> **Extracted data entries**
+ + + + +
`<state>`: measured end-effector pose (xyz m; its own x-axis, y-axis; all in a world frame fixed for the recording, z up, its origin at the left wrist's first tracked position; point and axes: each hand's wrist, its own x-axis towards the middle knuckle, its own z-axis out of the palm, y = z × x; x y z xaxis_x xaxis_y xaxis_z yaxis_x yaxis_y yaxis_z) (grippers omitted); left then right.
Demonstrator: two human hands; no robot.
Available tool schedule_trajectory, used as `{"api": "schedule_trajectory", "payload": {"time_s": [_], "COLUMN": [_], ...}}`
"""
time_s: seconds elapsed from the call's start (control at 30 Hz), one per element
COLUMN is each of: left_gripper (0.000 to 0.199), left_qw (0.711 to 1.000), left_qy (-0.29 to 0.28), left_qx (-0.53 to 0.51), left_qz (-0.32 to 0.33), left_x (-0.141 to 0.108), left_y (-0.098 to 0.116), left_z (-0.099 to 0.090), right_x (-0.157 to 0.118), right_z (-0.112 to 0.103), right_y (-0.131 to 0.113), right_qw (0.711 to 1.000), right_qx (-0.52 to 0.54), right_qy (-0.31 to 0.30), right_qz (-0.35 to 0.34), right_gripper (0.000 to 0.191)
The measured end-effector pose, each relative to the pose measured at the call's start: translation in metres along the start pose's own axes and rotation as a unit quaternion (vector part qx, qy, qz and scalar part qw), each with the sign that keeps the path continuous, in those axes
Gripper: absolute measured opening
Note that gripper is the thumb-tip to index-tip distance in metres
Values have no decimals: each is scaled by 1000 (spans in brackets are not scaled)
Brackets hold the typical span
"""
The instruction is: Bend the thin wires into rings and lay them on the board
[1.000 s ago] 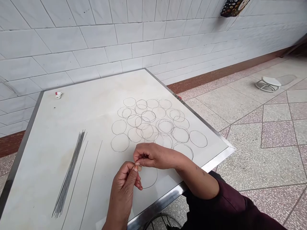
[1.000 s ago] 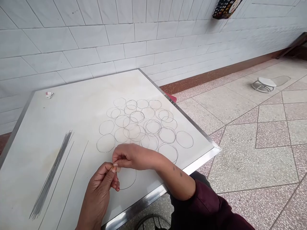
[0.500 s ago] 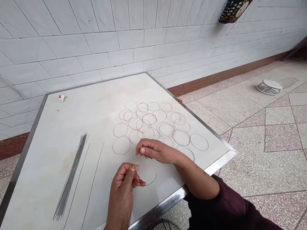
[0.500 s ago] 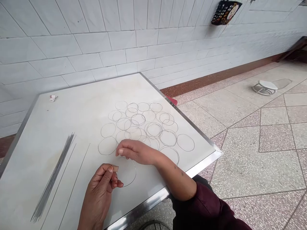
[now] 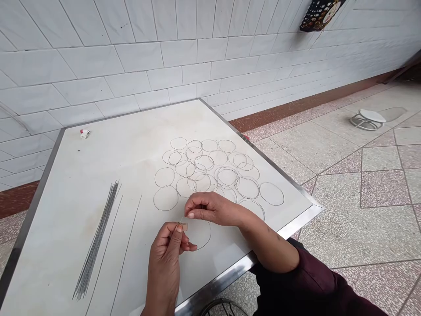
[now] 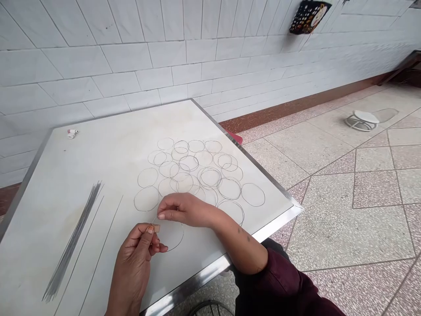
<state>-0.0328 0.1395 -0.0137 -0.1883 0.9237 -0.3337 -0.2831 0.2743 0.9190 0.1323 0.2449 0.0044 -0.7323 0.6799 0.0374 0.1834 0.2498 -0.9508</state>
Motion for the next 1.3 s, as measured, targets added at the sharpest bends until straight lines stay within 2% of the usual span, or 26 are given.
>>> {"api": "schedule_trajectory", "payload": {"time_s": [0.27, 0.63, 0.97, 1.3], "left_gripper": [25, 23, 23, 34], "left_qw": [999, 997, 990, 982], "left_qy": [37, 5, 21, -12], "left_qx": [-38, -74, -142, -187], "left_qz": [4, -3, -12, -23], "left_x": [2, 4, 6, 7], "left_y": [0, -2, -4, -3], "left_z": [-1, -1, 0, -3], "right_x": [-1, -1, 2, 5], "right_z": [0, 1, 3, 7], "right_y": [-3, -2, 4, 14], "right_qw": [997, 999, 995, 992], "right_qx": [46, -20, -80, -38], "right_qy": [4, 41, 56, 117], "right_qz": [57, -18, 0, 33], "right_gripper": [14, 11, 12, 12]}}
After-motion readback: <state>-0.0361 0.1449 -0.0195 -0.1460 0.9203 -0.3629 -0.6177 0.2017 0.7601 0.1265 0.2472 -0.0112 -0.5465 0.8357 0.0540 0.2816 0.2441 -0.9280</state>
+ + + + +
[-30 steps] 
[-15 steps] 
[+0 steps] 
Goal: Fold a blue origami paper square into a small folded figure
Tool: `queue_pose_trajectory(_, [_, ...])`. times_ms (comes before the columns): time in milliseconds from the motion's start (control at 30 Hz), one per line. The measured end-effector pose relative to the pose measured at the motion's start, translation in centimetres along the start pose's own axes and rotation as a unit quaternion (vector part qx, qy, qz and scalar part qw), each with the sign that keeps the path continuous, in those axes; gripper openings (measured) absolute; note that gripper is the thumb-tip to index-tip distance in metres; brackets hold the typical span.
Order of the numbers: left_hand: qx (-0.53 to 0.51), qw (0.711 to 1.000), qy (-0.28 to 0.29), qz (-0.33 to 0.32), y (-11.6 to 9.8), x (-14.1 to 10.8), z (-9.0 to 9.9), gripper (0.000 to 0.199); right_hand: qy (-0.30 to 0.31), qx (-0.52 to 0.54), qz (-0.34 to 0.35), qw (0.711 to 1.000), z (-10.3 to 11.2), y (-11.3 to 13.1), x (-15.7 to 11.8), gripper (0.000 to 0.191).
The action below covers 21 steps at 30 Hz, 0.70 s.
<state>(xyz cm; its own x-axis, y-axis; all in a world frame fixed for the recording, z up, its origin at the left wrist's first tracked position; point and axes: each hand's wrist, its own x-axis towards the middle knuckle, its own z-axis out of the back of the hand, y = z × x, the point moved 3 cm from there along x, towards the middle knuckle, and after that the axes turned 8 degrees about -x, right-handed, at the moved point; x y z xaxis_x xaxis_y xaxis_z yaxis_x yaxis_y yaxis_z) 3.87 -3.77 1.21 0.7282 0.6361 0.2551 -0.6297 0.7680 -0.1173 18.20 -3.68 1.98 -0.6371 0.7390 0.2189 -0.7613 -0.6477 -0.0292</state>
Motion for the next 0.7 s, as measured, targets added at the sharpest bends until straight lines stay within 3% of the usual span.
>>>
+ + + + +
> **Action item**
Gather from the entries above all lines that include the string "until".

> **Output for this task**
Motion for the next 1.3 s, as measured, targets added at the sharpest bends until straight lines stay within 2% of the usual span, or 26 are given.
Motion for the next 0.7 s, as measured, targets added at the sharpest bends until straight lines stay within 3% of the usual span.

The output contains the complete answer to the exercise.